### Exercise requirements
Below are several records. Retype exactly those lines running from the one with "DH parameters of" through the one with "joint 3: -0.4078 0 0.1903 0", end lines included, and no others.

### Excerpts from a dataset
========================
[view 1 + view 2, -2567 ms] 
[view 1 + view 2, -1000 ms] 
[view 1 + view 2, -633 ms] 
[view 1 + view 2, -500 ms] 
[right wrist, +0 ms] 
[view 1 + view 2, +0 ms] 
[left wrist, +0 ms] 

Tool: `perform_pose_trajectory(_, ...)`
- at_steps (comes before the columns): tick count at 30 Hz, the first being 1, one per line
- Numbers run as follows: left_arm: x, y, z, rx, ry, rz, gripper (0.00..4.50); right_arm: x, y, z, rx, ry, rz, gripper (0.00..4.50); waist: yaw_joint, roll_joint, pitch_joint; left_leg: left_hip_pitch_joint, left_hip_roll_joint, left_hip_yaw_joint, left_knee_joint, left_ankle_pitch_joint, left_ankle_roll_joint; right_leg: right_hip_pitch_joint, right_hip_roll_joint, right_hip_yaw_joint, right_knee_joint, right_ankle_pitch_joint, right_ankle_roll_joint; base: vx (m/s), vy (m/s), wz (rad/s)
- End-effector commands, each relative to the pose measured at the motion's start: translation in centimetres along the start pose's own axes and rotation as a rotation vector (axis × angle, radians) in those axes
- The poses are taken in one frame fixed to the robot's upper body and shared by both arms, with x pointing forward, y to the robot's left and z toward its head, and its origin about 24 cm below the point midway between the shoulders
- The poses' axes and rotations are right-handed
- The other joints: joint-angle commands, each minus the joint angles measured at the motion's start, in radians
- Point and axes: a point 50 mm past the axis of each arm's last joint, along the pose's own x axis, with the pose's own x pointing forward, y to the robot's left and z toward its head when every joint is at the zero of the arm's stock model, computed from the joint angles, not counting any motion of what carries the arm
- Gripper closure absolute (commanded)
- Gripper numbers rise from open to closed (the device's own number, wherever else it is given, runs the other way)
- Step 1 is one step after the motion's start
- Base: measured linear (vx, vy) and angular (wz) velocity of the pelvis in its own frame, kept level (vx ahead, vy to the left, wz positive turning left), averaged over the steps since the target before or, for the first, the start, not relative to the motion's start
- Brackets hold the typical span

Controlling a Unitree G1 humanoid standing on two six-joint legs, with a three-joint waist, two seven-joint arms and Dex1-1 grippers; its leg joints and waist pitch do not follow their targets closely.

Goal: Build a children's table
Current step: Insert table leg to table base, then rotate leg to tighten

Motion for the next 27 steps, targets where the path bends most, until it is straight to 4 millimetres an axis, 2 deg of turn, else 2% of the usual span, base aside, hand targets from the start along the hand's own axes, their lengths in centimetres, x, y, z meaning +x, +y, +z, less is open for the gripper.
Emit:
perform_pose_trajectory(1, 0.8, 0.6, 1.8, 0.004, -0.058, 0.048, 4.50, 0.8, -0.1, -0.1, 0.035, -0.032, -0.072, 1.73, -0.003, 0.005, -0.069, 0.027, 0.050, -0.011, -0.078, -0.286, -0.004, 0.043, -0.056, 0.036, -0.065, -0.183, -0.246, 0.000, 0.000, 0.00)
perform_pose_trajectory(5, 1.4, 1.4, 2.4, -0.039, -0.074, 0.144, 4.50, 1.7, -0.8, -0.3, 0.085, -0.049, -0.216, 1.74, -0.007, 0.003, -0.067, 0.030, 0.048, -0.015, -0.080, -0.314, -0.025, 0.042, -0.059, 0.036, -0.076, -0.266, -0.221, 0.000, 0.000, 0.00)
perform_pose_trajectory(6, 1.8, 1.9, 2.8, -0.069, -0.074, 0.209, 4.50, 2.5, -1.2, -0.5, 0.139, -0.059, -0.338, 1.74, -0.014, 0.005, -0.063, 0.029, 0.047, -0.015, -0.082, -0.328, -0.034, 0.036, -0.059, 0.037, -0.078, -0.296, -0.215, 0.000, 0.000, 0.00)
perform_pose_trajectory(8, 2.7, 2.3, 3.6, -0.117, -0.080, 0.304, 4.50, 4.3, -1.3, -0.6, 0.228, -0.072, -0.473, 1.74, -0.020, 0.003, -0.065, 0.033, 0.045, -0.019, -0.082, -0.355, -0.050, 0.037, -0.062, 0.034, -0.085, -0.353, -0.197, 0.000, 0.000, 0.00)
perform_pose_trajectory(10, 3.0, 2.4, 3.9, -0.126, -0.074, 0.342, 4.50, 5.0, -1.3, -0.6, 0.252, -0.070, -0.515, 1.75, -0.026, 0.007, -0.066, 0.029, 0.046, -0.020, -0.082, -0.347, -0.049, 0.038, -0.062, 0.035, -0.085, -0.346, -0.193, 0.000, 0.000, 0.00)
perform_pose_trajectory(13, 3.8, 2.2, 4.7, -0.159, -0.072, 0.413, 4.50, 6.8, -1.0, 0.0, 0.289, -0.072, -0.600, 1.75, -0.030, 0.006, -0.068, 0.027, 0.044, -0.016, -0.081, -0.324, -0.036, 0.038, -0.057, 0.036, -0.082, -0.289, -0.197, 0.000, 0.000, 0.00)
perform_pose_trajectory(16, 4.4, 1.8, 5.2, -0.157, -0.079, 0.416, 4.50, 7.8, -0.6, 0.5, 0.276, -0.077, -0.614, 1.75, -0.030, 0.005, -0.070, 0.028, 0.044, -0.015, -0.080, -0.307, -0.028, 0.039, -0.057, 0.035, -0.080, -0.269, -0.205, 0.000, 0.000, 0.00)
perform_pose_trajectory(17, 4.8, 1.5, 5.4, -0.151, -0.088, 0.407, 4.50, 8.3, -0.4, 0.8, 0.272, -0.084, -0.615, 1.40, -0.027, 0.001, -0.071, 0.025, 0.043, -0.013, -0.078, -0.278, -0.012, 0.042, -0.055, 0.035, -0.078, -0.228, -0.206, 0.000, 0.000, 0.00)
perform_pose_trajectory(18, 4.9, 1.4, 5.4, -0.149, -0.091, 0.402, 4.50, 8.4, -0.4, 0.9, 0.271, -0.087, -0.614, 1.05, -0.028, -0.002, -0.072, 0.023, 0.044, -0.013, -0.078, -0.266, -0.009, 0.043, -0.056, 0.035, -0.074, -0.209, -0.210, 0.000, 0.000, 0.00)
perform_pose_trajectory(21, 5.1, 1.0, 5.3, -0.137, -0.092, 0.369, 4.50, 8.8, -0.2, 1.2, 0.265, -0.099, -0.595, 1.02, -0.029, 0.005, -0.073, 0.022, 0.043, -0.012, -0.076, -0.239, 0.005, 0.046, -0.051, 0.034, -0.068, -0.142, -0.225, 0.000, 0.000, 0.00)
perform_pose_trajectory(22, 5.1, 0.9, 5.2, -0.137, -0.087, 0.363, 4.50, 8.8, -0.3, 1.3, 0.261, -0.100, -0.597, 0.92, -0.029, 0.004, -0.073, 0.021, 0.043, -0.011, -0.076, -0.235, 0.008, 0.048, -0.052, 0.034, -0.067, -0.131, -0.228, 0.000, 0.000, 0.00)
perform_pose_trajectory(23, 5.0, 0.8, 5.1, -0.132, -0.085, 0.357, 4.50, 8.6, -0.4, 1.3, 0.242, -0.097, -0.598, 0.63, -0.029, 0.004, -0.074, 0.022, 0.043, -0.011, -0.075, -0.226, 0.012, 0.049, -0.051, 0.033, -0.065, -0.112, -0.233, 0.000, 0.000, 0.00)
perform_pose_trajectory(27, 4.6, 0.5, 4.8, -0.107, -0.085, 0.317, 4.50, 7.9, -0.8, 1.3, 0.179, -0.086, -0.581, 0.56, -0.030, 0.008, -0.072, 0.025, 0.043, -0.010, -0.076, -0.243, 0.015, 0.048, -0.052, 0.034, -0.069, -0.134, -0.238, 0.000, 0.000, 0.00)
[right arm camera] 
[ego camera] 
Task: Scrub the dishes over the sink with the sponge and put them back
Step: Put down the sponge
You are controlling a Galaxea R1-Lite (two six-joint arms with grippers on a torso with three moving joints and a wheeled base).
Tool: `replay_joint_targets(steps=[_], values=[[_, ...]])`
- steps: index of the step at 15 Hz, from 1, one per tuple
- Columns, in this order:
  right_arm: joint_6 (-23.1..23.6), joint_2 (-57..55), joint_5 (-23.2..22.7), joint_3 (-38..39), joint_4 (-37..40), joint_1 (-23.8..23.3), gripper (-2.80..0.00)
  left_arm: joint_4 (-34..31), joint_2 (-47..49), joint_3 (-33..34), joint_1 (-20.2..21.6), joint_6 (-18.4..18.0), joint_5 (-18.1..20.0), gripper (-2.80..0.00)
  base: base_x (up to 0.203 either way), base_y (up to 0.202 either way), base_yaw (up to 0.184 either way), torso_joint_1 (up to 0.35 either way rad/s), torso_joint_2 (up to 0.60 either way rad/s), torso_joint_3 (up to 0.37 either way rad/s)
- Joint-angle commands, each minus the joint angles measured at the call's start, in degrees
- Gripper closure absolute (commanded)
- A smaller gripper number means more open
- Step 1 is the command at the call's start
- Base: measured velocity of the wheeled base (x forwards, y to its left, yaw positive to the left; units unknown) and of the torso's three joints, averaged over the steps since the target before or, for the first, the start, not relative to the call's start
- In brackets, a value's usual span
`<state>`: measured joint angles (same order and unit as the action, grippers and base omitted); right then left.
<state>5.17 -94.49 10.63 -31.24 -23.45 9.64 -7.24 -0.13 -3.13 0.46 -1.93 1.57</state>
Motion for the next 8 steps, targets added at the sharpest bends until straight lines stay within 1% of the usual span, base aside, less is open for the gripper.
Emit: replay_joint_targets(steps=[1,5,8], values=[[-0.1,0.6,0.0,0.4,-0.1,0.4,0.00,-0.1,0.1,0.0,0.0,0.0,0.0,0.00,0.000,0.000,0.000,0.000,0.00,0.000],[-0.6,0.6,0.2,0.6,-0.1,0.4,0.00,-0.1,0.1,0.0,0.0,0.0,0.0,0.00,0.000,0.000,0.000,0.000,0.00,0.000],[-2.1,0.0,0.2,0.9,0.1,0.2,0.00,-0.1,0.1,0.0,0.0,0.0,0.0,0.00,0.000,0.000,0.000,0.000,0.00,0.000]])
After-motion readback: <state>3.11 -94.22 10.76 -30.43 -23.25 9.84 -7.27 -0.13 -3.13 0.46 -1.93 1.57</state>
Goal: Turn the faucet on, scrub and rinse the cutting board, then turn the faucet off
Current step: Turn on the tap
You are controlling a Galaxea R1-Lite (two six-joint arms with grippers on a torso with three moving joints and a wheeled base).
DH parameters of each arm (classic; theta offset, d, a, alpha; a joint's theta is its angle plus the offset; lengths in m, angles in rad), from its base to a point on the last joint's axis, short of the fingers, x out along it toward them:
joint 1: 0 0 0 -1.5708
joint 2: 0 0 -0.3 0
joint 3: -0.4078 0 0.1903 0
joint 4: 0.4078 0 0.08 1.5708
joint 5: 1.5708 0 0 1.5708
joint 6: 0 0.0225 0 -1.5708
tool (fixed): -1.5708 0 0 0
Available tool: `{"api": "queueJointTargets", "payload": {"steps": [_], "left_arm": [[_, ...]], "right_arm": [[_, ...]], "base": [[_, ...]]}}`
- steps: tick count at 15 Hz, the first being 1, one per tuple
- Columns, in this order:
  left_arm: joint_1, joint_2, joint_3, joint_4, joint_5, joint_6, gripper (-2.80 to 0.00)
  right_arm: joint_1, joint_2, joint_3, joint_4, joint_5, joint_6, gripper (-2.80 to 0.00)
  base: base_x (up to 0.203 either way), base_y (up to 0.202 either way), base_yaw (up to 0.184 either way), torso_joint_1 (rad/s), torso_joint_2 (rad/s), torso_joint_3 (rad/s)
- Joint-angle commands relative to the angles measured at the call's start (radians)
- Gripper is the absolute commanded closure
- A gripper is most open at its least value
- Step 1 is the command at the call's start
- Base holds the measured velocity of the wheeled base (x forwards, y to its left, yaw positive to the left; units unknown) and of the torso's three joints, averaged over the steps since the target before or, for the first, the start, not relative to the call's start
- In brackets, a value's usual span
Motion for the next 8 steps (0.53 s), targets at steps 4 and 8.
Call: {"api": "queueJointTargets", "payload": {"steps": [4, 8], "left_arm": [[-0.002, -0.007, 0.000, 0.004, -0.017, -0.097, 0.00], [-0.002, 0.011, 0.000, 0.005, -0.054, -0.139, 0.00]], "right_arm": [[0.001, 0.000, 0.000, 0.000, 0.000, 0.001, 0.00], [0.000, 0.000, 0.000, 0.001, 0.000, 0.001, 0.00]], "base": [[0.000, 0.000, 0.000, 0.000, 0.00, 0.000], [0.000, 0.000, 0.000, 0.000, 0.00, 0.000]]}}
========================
### Task result
DH parameters of each arm (classic; theta offset, d, a, alpha; a joint's theta is its angle plus the offset; lengths in m, angles in rad), from its base to a point on the last joint's axis, short of the fingers, x out along it toward them:
joint 1: 0 0 0 -1.5708
joint 2: 0 0 -0.3 0
joint 3: -0.4078 0 0.1903 0

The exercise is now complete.